8 questions with a second-year medical student

Amanda Xi, a second-year medical student at Oakland University William Beaumont School of Medicine (OUWB) and part of its inaugural class, took some time to answer some questions about her medical school experiences and what she’s looking forward to from year two.

Along with her medical schooling, Amanda is an active blogger, who shares her medical school experience with others.

Can you sum up your first year in medical school in 2-3 sentences?
My first year (M1) at Oakland University William Beaumont School of Medicine was made up of studying, thought provoking clinical exposure and enjoying my (limited) free time with family, friends and classmates. Being part of the inaugural class made the year extra special because the 50 of us were the only students at OUWB; we were responsible for chartering student organizations,assisting with LCME accreditation and providing feedback to improve the school for future classes.

What expectations do you have for year two?
I expect the second year (M2) to be a more challenging version of the M1 year, because we have our Step 1 board examination at the end of it. Performance on this exam strongly influences our options for specialties in the future, so there’s quite a bit of pressure to do well. Moreover, I look forward to more clinical experiences and applying what I learned in class to patients.

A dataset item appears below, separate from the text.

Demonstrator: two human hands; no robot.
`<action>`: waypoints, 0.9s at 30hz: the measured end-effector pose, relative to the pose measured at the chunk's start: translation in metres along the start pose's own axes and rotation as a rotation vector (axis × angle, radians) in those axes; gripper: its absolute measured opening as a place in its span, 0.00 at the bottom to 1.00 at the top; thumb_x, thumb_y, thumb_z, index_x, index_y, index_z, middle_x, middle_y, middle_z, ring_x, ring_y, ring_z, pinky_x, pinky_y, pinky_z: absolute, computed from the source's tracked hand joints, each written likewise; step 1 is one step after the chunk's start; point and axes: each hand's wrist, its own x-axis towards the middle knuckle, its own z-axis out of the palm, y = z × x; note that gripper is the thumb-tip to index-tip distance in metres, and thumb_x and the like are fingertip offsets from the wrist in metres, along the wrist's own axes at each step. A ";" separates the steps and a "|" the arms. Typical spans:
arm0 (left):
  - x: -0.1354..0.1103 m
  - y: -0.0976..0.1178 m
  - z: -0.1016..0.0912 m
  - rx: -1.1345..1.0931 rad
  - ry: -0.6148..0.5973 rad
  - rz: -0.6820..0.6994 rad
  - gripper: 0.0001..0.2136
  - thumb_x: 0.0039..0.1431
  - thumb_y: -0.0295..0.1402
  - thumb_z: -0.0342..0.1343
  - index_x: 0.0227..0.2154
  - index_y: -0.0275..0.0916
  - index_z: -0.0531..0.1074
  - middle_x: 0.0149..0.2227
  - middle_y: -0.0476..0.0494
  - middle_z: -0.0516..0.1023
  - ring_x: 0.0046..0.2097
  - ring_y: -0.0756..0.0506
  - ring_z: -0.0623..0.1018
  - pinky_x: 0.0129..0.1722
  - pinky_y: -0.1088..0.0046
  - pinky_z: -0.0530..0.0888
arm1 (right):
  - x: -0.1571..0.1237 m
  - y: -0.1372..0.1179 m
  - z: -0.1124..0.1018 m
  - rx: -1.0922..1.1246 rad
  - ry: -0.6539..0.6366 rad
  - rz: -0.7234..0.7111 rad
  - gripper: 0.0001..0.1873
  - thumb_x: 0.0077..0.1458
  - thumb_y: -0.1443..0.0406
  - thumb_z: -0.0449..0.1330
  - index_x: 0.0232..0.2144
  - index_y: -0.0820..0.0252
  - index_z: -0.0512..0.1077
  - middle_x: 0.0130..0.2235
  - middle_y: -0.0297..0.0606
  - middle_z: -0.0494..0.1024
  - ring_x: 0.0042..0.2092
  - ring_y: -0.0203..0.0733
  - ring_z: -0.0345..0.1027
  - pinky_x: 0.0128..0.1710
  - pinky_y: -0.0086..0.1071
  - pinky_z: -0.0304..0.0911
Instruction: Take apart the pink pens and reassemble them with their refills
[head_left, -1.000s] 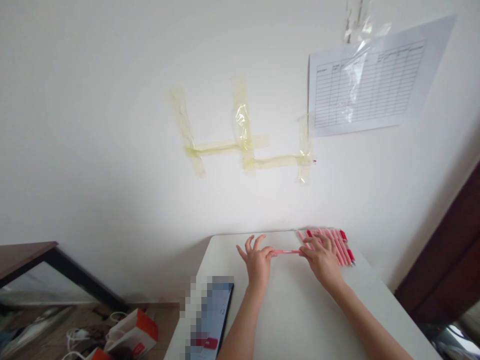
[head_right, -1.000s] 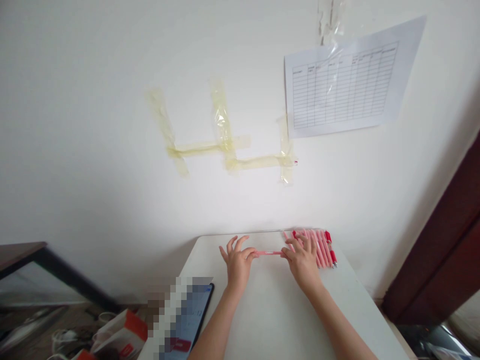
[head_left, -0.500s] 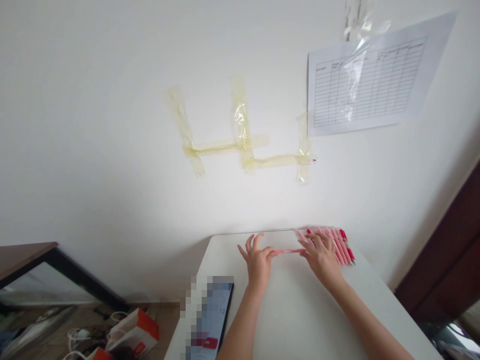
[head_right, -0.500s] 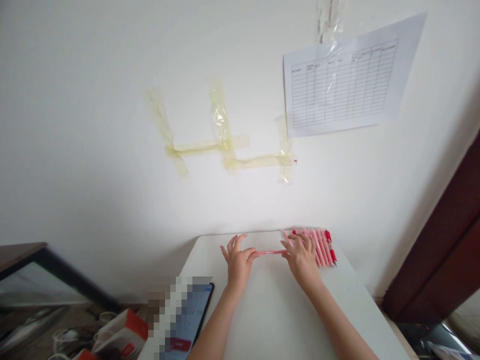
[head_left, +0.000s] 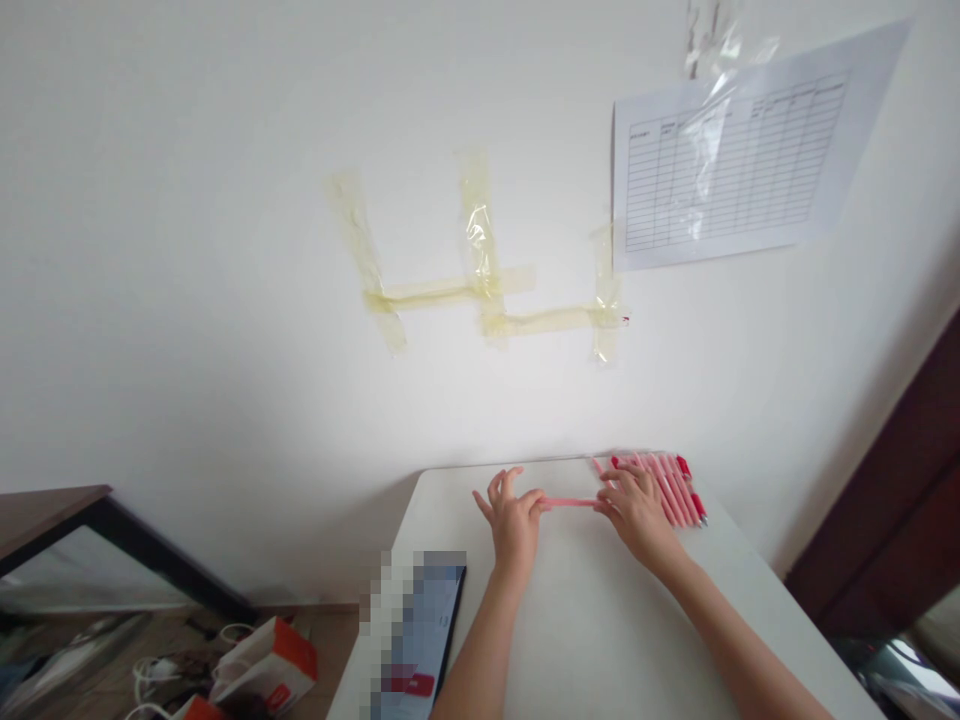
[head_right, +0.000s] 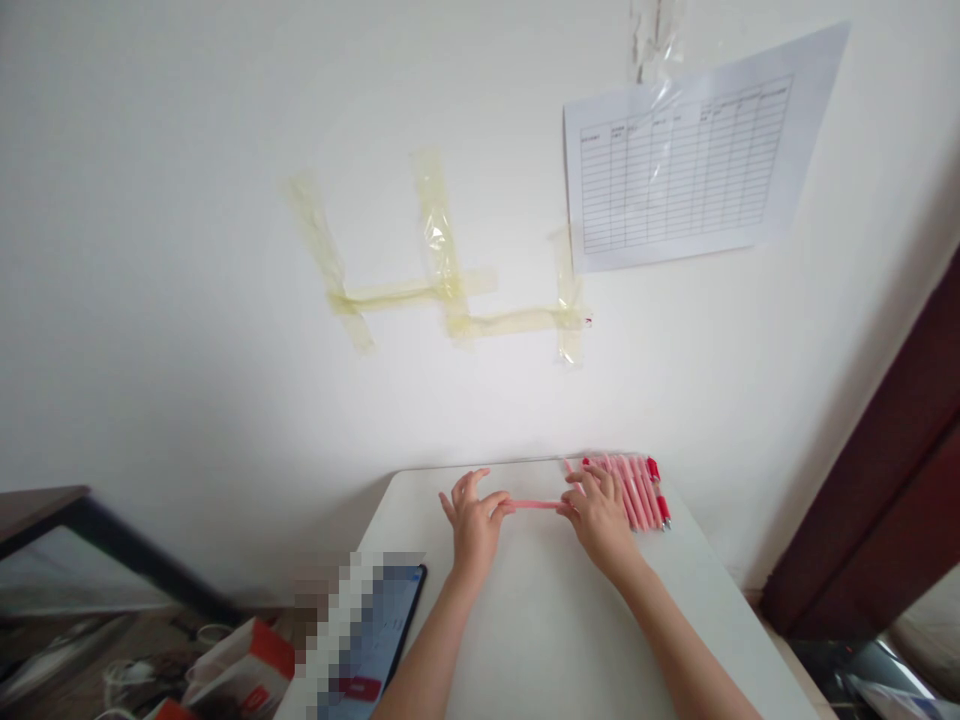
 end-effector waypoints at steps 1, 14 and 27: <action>0.000 -0.001 0.000 0.002 -0.011 -0.007 0.05 0.56 0.32 0.61 0.29 0.48 0.81 0.60 0.47 0.69 0.65 0.35 0.60 0.64 0.30 0.41 | 0.000 0.000 0.000 0.011 0.010 -0.003 0.07 0.61 0.60 0.59 0.33 0.54 0.76 0.48 0.42 0.75 0.58 0.54 0.59 0.55 0.53 0.59; 0.000 -0.004 0.008 -0.015 -0.039 -0.022 0.07 0.58 0.32 0.59 0.33 0.50 0.82 0.57 0.47 0.70 0.66 0.36 0.59 0.65 0.32 0.39 | 0.004 -0.004 -0.015 0.069 0.150 0.010 0.06 0.59 0.60 0.62 0.32 0.48 0.80 0.44 0.39 0.77 0.58 0.56 0.58 0.54 0.52 0.59; 0.001 0.000 0.004 -0.069 0.028 0.001 0.05 0.57 0.32 0.60 0.29 0.47 0.80 0.56 0.44 0.70 0.64 0.37 0.63 0.64 0.31 0.46 | 0.002 0.003 -0.012 -0.002 0.125 0.053 0.14 0.56 0.52 0.62 0.43 0.48 0.78 0.51 0.43 0.72 0.57 0.57 0.59 0.56 0.55 0.57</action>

What was your most memorable moment of your first year at OUWB?
My most memorable moment was when I saw a patient for the first time (with a preceptor). We were responsible for determining why she was in the hospital and collect vital signs (heart rate, blood pressure, etc), but this is easier said than done. When I went to put the blood pressure cuff around the patient’s arm, I was so nervous that I ended up putting it on backwards! I still chuckle when I think aboutit.

What do you like best about OUWB?
The OUWB community – our entire school is extremely supportive. Our entire class shares tips and tricks that we stumbled upon while studying as well as friendly reminders for upcoming assignments and events. Faculty and staff are always available to explain difficult material. Administration is always around, ready to listen and act on our suggestions. The sense of kinship was one of the main reasons I chose OUWB over my other options for medical school.

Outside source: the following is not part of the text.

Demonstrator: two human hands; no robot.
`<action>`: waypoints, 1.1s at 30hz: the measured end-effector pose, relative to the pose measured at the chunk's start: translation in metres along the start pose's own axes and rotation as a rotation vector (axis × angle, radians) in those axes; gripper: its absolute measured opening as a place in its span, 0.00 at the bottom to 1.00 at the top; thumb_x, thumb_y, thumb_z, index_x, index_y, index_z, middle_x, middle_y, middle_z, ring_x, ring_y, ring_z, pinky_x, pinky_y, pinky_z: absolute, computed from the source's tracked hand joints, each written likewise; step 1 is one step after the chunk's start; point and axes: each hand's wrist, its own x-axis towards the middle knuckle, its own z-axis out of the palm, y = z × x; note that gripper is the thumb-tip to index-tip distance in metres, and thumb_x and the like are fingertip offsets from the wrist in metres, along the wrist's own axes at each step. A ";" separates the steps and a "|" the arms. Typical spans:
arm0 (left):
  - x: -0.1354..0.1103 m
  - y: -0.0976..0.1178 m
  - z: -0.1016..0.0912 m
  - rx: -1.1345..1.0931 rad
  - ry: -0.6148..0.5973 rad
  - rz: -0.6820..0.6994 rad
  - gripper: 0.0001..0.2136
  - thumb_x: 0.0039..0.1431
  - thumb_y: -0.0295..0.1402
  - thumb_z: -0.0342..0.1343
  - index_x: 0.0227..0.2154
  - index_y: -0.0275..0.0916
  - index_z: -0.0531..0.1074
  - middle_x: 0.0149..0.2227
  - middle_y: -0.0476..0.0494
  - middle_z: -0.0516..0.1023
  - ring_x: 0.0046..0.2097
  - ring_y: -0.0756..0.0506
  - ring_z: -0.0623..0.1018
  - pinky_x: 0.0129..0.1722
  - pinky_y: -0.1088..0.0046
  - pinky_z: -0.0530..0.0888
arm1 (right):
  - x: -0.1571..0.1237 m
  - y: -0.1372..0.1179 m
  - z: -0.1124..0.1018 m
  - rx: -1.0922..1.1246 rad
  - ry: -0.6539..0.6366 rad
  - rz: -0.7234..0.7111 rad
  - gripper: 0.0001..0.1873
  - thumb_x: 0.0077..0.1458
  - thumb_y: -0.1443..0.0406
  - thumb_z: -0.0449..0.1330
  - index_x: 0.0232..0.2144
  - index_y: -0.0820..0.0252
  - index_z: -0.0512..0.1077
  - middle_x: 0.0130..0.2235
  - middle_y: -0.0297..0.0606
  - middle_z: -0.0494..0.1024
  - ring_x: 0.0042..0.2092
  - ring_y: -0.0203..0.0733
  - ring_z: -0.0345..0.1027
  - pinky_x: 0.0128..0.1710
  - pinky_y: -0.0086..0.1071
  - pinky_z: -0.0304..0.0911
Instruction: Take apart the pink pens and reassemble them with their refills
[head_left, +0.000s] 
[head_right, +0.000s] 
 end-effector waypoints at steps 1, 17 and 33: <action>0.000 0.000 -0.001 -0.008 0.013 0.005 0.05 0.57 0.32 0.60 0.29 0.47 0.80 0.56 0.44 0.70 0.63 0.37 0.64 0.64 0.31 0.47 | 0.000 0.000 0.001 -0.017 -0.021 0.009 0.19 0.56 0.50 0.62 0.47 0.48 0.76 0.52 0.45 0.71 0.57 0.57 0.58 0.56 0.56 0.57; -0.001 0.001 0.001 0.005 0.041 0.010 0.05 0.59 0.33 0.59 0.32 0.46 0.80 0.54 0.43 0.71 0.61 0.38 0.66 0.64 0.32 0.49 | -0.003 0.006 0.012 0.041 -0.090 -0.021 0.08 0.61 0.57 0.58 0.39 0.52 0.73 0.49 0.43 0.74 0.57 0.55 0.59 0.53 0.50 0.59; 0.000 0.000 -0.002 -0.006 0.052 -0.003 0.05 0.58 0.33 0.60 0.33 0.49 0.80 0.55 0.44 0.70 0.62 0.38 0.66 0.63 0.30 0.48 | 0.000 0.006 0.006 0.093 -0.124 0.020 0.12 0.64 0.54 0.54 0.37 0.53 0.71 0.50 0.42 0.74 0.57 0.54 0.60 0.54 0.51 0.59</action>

What TV hospital show is most like your medical experience?
Thus far, I’d say that NY Med is the most realistic view of my clinical experience. However, they really take out a lot of the uneventful – but realistic – scenes such as maneuvering through the electronic medical record, reading and catching up on patients’ medical histories, teaching medical students, residents and fellows and the physical examination. Although resuscitating patients and elaborate surgeries are important facets of the medical profession, these procedures do not make up the bulk of what most physicians do.

I still keep up with Grey’s Anatomy, but it isn’t very realistic (I don’t know how a hospital would run at all if there was that much drama!). On the other hand, since starting medical school, I get really excited when I can understand the medical jargon used in the show.

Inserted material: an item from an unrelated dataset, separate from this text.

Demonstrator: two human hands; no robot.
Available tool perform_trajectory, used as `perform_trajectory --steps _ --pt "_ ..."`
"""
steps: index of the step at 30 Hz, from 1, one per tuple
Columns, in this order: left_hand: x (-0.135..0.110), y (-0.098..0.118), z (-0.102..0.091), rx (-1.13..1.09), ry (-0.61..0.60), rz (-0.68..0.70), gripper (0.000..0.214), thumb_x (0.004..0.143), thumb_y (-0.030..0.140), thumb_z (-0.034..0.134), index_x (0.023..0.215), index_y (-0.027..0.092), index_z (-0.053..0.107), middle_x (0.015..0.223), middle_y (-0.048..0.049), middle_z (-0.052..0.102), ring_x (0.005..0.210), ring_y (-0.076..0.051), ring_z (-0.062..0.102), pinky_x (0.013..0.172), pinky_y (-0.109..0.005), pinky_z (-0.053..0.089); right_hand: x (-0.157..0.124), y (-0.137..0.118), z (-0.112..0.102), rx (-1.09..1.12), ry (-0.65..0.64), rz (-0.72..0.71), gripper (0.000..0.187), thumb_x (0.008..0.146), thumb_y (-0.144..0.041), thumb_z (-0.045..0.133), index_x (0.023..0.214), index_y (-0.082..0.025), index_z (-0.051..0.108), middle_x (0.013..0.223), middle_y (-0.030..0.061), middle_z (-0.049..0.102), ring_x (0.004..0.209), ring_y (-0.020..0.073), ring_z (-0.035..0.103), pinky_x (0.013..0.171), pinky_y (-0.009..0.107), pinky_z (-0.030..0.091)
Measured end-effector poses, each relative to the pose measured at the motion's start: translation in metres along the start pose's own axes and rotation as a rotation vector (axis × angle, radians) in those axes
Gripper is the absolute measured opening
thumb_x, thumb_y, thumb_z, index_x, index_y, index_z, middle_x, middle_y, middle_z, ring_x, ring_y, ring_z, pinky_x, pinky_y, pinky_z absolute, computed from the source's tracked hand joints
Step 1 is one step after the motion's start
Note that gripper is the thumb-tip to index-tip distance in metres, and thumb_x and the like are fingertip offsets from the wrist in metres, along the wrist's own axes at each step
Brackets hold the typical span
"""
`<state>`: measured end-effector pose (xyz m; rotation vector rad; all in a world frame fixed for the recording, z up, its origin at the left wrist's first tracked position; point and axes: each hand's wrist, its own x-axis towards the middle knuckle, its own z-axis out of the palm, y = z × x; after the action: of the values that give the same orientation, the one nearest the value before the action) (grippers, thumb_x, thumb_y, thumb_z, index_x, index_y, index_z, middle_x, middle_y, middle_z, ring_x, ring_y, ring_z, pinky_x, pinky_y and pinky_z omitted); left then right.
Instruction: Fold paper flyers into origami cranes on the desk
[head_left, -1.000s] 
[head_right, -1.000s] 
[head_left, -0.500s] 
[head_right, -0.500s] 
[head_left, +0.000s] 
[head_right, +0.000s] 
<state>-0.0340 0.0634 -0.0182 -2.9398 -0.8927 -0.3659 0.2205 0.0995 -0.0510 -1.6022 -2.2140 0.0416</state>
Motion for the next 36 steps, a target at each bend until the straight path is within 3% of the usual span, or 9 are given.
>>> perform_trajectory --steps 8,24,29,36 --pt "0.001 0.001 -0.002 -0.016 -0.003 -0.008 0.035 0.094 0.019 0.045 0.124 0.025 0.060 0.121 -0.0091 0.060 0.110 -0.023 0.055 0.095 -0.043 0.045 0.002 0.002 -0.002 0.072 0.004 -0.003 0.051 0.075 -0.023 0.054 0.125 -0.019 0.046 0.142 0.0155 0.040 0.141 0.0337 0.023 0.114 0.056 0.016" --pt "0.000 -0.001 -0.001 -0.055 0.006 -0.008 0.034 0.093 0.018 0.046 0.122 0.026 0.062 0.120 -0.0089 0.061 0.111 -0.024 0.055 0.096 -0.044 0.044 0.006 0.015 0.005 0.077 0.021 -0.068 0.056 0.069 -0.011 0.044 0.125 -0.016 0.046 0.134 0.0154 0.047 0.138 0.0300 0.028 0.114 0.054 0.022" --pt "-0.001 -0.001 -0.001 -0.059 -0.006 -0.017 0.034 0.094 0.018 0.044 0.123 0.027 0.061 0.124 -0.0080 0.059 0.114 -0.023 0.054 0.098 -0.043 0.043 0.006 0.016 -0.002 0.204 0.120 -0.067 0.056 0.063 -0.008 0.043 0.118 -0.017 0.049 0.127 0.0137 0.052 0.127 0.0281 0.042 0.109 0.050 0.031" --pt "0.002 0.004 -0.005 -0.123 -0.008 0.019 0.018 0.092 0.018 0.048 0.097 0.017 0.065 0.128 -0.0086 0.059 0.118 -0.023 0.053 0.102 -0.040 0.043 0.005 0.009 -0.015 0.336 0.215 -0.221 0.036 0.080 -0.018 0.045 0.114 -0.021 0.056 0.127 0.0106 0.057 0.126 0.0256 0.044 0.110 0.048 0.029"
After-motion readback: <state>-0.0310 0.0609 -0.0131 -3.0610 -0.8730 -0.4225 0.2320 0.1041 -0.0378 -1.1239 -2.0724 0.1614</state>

What advice do you have for the first year students?
Find the right balance of studying, extracurricular activities, staying healthy and maintaining supportive relationships. It may take a few weeks, months or even the entire year, but once you find your equilibrium, medical school becomes much more rewarding. Also, enjoy first year as much as possible – every subsequent year of medical training is more difficult than the last.

What experience from your first year would you like to forget?
I am a firm believer in trying not to forget anything because experiences and reflection contribute to personal growth and maturity. In fact, I started blogging in order to document the ups and downs that will inevitably shape my future as a physician.

You can follow Amanda’s blog here.

Anything else you’d like to add?
Medical training is tough – mentally, emotionally and physically – but it is completely worth it.